Ülkeye sığınma ya da güney Kıbrıs’a geçiş amacı ile gelen mülteciler hakkında, ilgili uzmanlar resmi verilere yansıyan rakam ve ülkedeki sorunlara yönelik açıklamalarda bulundu.
2018’de Kıbrıs’ta Sığınmayı Güçlendirme ekibinin müdahale ettiği sığınmacıların %52’isi gibi bir rakamın kadın ve kız çocuklarından oluştuğu kaydedildi. Mülteciler ile ilgili uzman Avukatlar ise, tespit edilen mültecilerin tutuklanarak mahkemeye çıkarıldığını, eğer ülkesinde ölüm tehdidi varsa, Türkiye’ye veya güneye gönderildiklerini ifade etti. Avukatlar, mültecilerin bu süreçte oldukça zor koşullarda barındıklarını, yeterli yiyecek ve ihtiyaçlarını karşılayamadıklarını, hijyensiz ortama mahsur bırakıldıklarını anlattı. BMMYK’nın yayımladığı bir rapora göre, vatansız olarak yaşayan ve ne doğduğu ülkede ne de hasbelkader yaşadığı yerlerde hiçbir hakka sahip olmayan en az 10 milyon kişinin varlığı belirtildi. Uzmanlar, Birleşmiş Milletler Mülteciler Yüksek Komiserliği’nin (BMMYK) yayınladığı rapora göre, 2018 yılında Akdeniz’i geçmeye çalışırken yaklaşık 2.275 kişi hayatını kaybettiğini veya kaybolduğunu aktardı.

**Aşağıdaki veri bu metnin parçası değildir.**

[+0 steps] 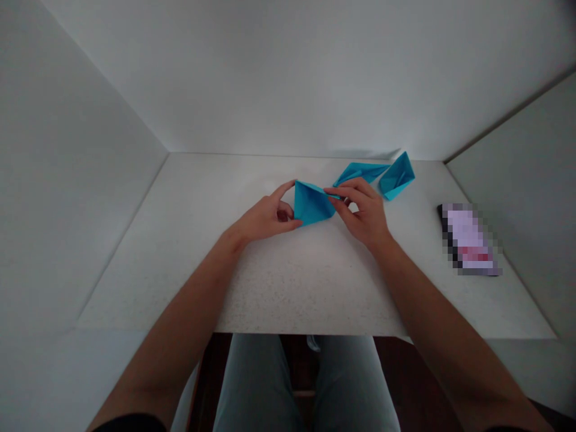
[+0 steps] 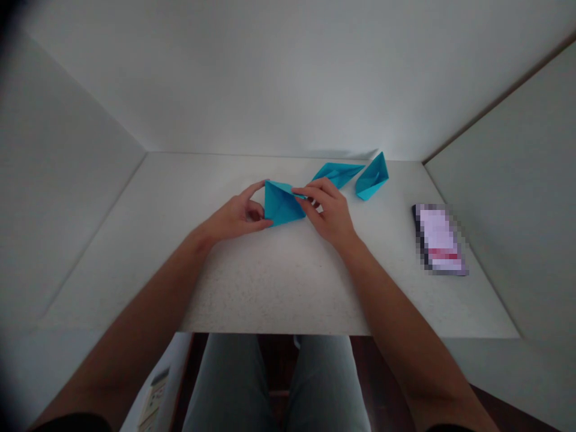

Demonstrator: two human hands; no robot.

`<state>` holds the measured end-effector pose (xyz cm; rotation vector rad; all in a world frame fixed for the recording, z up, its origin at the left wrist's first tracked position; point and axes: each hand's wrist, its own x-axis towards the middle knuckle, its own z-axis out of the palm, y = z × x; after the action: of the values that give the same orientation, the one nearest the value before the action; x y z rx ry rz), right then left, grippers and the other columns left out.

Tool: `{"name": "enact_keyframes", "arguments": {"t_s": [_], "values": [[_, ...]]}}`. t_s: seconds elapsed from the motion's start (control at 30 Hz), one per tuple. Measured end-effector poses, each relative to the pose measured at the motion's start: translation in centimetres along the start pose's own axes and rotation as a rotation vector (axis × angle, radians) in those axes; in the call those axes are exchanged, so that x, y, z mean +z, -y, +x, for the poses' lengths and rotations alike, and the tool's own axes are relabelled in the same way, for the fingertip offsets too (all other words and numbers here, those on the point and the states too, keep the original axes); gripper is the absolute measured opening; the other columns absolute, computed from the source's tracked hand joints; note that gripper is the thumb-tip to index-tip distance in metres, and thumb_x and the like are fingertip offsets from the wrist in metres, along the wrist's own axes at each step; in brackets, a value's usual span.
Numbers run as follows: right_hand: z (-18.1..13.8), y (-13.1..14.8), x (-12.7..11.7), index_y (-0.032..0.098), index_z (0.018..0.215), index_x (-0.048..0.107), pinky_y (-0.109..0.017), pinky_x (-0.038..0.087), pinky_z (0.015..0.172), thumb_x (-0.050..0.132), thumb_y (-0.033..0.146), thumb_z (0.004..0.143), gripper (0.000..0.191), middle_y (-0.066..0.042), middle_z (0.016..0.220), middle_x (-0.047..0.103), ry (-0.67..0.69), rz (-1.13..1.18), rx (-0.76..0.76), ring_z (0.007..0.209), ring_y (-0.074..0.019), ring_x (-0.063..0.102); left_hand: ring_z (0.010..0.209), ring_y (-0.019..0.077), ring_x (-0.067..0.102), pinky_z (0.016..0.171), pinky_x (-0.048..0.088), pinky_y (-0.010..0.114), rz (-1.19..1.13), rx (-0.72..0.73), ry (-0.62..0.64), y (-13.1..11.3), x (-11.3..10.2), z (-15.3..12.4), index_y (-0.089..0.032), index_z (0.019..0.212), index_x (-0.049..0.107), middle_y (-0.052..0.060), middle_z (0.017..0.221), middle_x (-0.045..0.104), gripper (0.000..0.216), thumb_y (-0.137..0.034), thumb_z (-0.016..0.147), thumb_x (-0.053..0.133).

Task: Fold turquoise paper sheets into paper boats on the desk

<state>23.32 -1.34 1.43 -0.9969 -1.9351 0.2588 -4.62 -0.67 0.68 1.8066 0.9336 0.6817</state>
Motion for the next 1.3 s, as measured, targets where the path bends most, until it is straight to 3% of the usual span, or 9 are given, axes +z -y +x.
{"name": "enact_keyframes", "arguments": {"t_s": [0.1,0.27,0.4,0.6,0.73,0.83,1.13,1.3], "values": [[0.0,0.0,-0.1,0.032,0.122,0.084,-0.035,0.062,0.071,0.068,0.03,0.107,0.023,-0.007,0.105,0.076,-0.009,0.0,-0.019,0.09,-0.0213,0.071,0.068,0.0165,0.071,0.066,0.054,0.027,-0.02,-0.04,0.037,-0.5,-0.2,-0.1,-0.016,0.175,0.027,-0.001,0.078,0.078,0.113,-0.046,0.085,0.089],[-0.1,-0.1,-0.7,0.033,0.12,0.085,-0.042,0.064,0.087,0.068,0.035,0.106,0.023,-0.008,0.11,0.079,0.187,0.003,-0.014,0.097,-0.0249,0.074,0.066,0.0167,0.069,0.062,0.051,0.027,0.031,-0.029,0.049,-0.3,-1.1,-0.2,-0.022,0.141,0.067,0.0,0.079,0.076,0.073,-0.053,0.081,0.093],[-0.3,-0.3,-0.5,0.035,0.124,0.085,-0.047,0.061,0.097,0.066,0.033,0.104,0.027,-0.009,0.116,0.08,0.376,0.038,-0.091,0.106,-0.0277,0.074,0.069,0.0164,0.066,0.065,0.052,0.028,0.133,0.036,0.05,0.5,-1.6,-0.1,-0.026,0.131,0.074,-0.001,0.085,0.074,0.063,-0.054,0.079,0.094],[-0.5,-0.7,0.3,0.032,0.131,0.082,-0.05,0.058,0.104,0.073,0.035,0.101,0.032,-0.01,0.131,0.081,0.575,0.032,-0.141,0.117,-0.0309,0.073,0.097,0.0221,0.068,0.087,0.055,0.035,0.475,0.117,-0.066,1.1,-1.8,-0.1,-0.032,0.127,0.083,0.005,0.116,0.067,0.063,-0.056,0.071,0.099],[-0.3,-1.3,0.1,0.03,0.128,0.082,-0.052,0.057,0.108,0.073,0.034,0.101,0.029,-0.01,0.135,0.081,0.662,0.06,-0.143,0.12,-0.0316,0.075,0.088,0.02,0.066,0.08,0.052,0.033,0.482,0.113,-0.012,1.1,-2.0,0.1,-0.029,0.117,0.085,0.004,0.103,0.068,0.047,-0.051,0.077,0.096],[-0.2,-1.5,-0.5,0.027,0.124,0.082,-0.05,0.058,0.107,0.07,0.031,0.102,0.026,-0.012,0.134,0.08,0.668,0.066,-0.131,0.12,-0.0305,0.075,0.076,0.017,0.062,0.072,0.046,0.03,0.468,0.099,0.041,1.1,-2.1,0.3,-0.025,0.106,0.085,0.001,0.088,0.069,0.033,-0.045,0.08,0.093],[-0.3,-3.2,-1.6,0.026,0.107,0.08,-0.044,0.06,0.09,0.066,0.036,0.102,0.018,-0.011,0.112,0.076,0.559,-0.055,0.046,0.101,-0.0278,0.074,0.072,0.0151,0.061,0.068,0.048,0.03,0.461,0.12,-0.005,1.0,-2.3,0.2,-0.023,0.1,0.084,0.005,0.096,0.069,0.02,-0.038,0.087,0.082],[-0.4,-3.8,-1.6,0.025,0.102,0.077,-0.039,0.056,0.076,0.066,0.036,0.101,0.015,-0.009,0.099,0.076,0.523,-0.107,0.169,0.081,-0.0238,0.069,0.069,0.0159,0.063,0.066,0.047,0.03,0.439,0.078,-0.046,1.5,-2.5,0.4,-0.023,0.092,0.079,0.004,0.087,0.074,0.016,-0.037,0.096,0.071]]}}
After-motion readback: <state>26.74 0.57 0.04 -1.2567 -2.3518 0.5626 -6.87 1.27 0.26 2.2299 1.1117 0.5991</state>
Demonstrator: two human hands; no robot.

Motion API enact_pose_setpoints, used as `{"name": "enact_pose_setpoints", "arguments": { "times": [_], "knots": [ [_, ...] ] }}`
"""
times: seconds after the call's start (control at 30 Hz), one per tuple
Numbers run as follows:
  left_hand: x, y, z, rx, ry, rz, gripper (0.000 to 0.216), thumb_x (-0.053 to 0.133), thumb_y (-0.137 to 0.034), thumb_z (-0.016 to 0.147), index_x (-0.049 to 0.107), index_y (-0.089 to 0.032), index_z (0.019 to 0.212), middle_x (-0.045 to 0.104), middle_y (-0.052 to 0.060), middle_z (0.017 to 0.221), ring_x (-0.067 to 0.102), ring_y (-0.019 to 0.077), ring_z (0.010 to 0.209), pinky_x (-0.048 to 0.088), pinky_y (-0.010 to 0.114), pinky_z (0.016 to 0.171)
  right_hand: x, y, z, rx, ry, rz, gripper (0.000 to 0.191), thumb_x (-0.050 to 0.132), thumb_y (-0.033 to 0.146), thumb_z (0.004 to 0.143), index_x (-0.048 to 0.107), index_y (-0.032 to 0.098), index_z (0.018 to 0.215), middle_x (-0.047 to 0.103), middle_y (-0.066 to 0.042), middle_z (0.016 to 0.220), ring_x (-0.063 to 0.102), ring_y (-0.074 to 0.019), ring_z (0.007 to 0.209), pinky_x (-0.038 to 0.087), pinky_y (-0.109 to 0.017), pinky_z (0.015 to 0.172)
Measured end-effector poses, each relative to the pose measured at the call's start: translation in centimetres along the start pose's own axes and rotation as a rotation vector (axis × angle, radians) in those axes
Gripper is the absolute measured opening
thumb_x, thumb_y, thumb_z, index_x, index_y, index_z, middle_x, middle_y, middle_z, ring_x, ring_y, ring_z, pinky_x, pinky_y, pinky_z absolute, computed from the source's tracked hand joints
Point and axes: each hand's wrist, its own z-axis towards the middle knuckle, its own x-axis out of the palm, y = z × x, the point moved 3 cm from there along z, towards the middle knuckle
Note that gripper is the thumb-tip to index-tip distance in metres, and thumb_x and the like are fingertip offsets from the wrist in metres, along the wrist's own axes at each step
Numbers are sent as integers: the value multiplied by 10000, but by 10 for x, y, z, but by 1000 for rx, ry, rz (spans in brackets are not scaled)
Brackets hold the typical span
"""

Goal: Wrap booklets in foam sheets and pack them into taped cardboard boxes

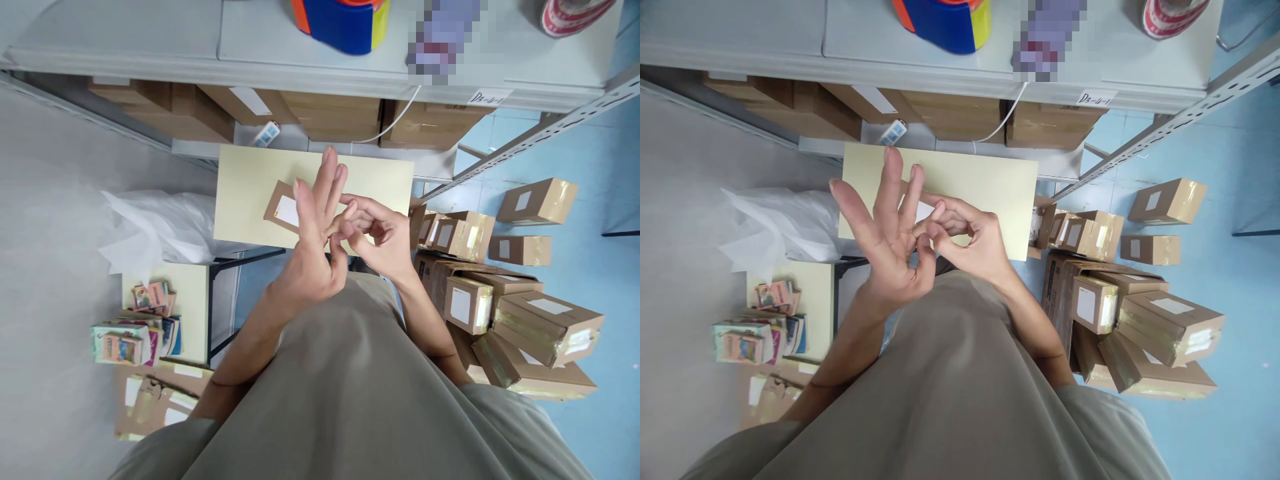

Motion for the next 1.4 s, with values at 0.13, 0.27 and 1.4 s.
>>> {"name": "enact_pose_setpoints", "arguments": {
  "times": [0.13,0.27,1.4],
  "knots": [
    [-3,1,-1,17,-54,-7,945,340,-1,1059,-131,-427,1759,122,59,1894,92,371,1678,184,643,1260,5,-1,2,-3,2,10,583,817,579,947,739,227,1405,811,-5,948,822,-196,932,687,-338,904],
    [-9,2,-6,-94,-44,-71,859,29,-16,972,-166,-313,1754,75,102,1880,20,365,1618,317,576,1148,11,-2,7,6,14,8,579,765,606,990,736,207,1408,792,-10,919,821,-197,934,684,-333,901],
    [-96,31,-34,-147,-96,-253,794,330,-172,1180,-115,-479,1761,60,-32,1904,-17,372,1692,254,610,1255,92,-13,38,76,51,-22,634,745,653,1009,686,246,1491,825,-59,1170,807,-240,1139,686,-388,1029]
  ]
}}
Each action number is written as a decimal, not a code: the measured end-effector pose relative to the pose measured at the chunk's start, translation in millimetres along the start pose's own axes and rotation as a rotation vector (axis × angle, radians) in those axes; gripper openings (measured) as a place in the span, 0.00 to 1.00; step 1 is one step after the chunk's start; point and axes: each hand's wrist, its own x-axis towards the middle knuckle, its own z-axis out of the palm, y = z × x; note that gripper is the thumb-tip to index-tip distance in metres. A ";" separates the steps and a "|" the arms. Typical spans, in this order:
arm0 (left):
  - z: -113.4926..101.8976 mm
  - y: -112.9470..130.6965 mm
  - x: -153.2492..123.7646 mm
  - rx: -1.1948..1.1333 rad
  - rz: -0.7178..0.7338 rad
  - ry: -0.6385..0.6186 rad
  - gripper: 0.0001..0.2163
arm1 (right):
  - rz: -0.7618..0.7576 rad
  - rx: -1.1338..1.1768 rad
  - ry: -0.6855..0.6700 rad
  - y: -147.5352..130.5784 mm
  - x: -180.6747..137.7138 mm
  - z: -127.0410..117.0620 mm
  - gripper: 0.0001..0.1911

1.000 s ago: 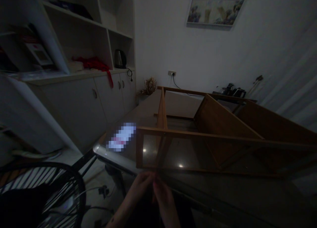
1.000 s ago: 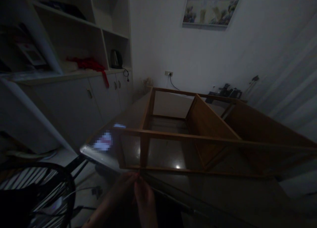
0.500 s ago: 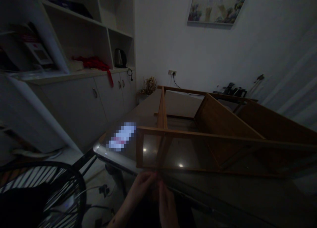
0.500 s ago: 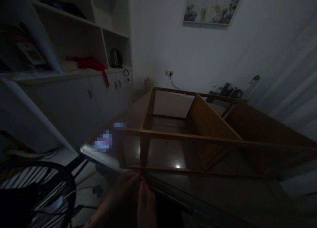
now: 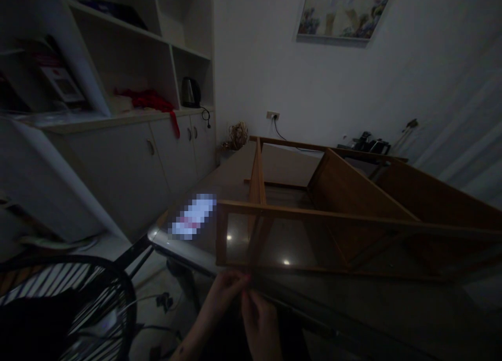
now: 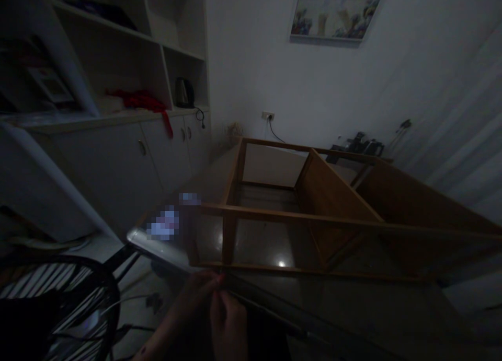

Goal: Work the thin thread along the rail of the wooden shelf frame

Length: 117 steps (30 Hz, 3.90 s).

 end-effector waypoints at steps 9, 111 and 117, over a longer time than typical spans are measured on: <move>0.6 -18.0 0.3 -0.181 -0.091 -0.101 0.22 | 0.166 0.130 0.070 13.0 -6.7 3.8 0.27; -1.0 -9.1 0.8 -0.072 -0.062 -0.063 0.22 | 0.381 0.365 0.099 21.2 -1.4 6.2 0.25; -0.5 -10.4 3.9 -0.088 -0.072 0.001 0.19 | 0.290 0.370 -0.010 4.6 3.6 1.2 0.21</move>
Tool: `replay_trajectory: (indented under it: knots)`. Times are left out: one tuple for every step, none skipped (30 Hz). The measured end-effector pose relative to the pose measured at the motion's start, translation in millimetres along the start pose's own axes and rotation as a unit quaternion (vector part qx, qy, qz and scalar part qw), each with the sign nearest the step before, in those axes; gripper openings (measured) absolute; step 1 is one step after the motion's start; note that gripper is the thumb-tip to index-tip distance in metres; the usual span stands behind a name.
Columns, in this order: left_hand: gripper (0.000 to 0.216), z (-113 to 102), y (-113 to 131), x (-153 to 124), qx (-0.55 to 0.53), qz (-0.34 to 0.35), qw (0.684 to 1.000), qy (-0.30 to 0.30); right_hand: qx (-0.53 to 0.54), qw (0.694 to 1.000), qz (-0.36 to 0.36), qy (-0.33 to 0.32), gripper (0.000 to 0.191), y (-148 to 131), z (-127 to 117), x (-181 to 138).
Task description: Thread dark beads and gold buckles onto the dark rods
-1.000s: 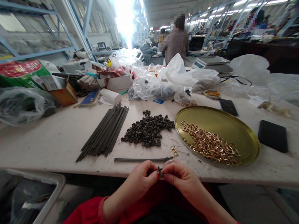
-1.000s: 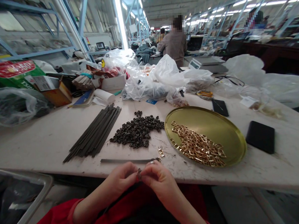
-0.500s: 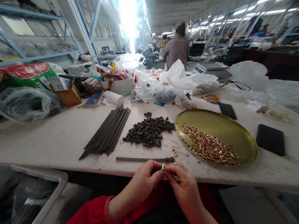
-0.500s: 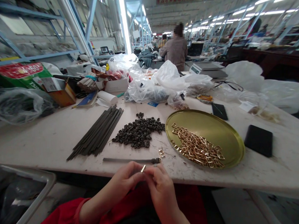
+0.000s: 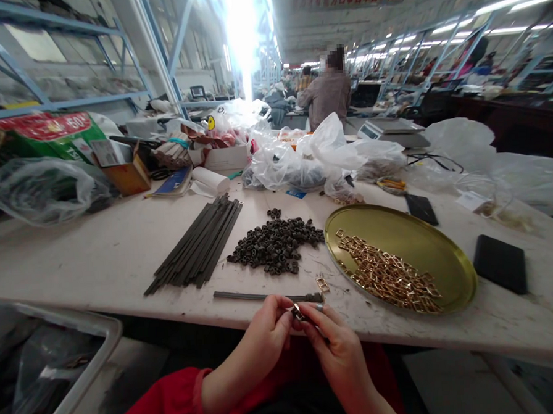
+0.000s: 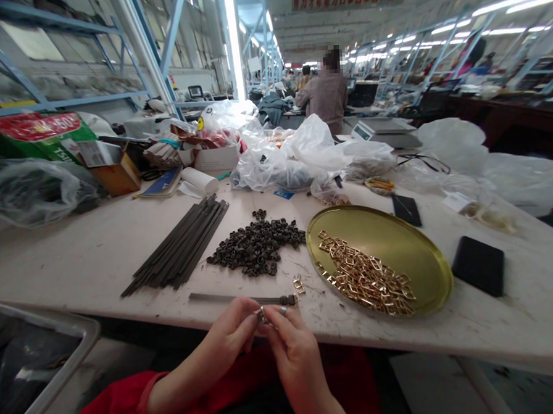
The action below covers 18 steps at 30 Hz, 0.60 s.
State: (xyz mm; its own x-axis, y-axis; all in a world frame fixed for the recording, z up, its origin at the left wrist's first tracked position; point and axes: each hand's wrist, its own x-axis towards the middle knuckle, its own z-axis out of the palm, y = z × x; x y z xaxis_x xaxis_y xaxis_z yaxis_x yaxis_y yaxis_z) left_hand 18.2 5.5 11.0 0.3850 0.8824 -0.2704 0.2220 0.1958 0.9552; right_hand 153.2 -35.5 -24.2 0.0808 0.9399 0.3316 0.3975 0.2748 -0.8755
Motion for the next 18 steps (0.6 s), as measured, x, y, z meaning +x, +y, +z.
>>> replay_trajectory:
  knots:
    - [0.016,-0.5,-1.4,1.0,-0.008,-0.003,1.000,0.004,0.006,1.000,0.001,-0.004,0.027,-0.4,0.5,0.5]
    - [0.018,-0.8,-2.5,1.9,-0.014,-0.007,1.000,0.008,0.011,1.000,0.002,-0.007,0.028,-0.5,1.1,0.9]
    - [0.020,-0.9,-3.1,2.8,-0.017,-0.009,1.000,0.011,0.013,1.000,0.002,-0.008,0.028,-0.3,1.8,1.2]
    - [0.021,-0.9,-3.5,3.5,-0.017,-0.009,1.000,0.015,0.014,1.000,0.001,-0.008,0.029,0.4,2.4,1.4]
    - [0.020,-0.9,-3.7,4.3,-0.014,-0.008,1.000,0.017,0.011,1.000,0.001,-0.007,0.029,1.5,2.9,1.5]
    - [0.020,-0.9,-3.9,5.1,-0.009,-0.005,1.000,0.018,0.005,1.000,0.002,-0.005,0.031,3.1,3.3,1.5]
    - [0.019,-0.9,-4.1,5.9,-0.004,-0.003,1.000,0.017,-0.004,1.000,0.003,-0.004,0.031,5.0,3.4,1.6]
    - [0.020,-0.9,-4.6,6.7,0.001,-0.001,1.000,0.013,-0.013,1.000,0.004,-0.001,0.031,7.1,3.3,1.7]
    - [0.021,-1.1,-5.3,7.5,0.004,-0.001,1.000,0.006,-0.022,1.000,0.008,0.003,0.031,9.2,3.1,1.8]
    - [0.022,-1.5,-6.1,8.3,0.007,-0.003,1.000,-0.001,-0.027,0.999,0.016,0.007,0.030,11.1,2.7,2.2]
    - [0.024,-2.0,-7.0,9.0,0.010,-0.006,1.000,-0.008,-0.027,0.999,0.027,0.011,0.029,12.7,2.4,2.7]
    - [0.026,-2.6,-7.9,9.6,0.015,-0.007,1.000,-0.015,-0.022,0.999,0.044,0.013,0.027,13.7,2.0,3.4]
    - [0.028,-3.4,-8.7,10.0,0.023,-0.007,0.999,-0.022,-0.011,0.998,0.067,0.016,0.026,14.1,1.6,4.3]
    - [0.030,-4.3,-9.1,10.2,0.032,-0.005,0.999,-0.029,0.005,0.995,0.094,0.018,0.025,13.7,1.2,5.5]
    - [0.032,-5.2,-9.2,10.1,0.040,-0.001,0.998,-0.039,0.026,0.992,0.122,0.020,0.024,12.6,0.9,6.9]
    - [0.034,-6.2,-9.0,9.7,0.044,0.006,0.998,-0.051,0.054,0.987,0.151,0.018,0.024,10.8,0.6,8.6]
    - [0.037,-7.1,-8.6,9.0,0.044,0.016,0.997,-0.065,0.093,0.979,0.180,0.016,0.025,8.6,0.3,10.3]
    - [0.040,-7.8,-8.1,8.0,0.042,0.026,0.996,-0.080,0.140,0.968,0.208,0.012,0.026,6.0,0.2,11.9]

SOS Çocukköyü’nde Kıbrıs’ta Sığınmayı Güçlendirme Proje Koordinatörü Burcu Mahmutoğlu bu rakamın, düzensiz bir şekilde adaya giriş yaparken yakalanıp tespit edilen, polise ve medyaya yansıyan veri olduğunun altını çizdi. Mahmutoğlu, denizde kaybolan veya ölen şahıslar hakkında “Bu sayı, görünenden oldukça daha fazladır. Bu bilinen rakam, sadece şahsın kayıp olduğunun bildirilip araştırılması ile bulunan kişilerdir. Kayıp olduğu bildirilmeyen ve kimsesiz kişiler, aranmadıkları için bulunamamışlardır” dedi. Mülteci Hakları Derneği’nde Proje Koordinatörü Fezile Osum, ülkede sığınma sisteminin olmadığını, bu sebeple mülteciler ile ilgili kesin bir rakam verilemeyeceğini vurguladı. Osum, “Veriler bizde olmadığı gibi, poliste de tam kesin bir bilgi yoktur. Çünkü bir kişi, turist veya öğrenci vizesi ile adaya girebilir ancak esas amacı sığınmadır. Kişiler, sığınma prosedürü olmadığı için o yönde bir muhaceret izni alamıyorlar” şeklinde konuştu. İnsan Hakları Vakfı Başkanı Deniz Düzgün, Avrupa İnsan Hakları Sözleşmesi’nde belirtilen adil yargılanma hakkı herkese sağlanması gerekirken yetkililer tarafından bu koşullarda gelen insanlara ne hukuki destek ne de tercüman sağlanmadığını açıkladı. “Geçtiğimiz günlerde basına da yansıyan bir diğer konu mültecilerin bekleme odası diye limanlarda bekletildiği odaların insanlık dışı bir durumda olduğudur” diyerek, mültecilerin insani koşullarda barınması gerektiğini ifade etti.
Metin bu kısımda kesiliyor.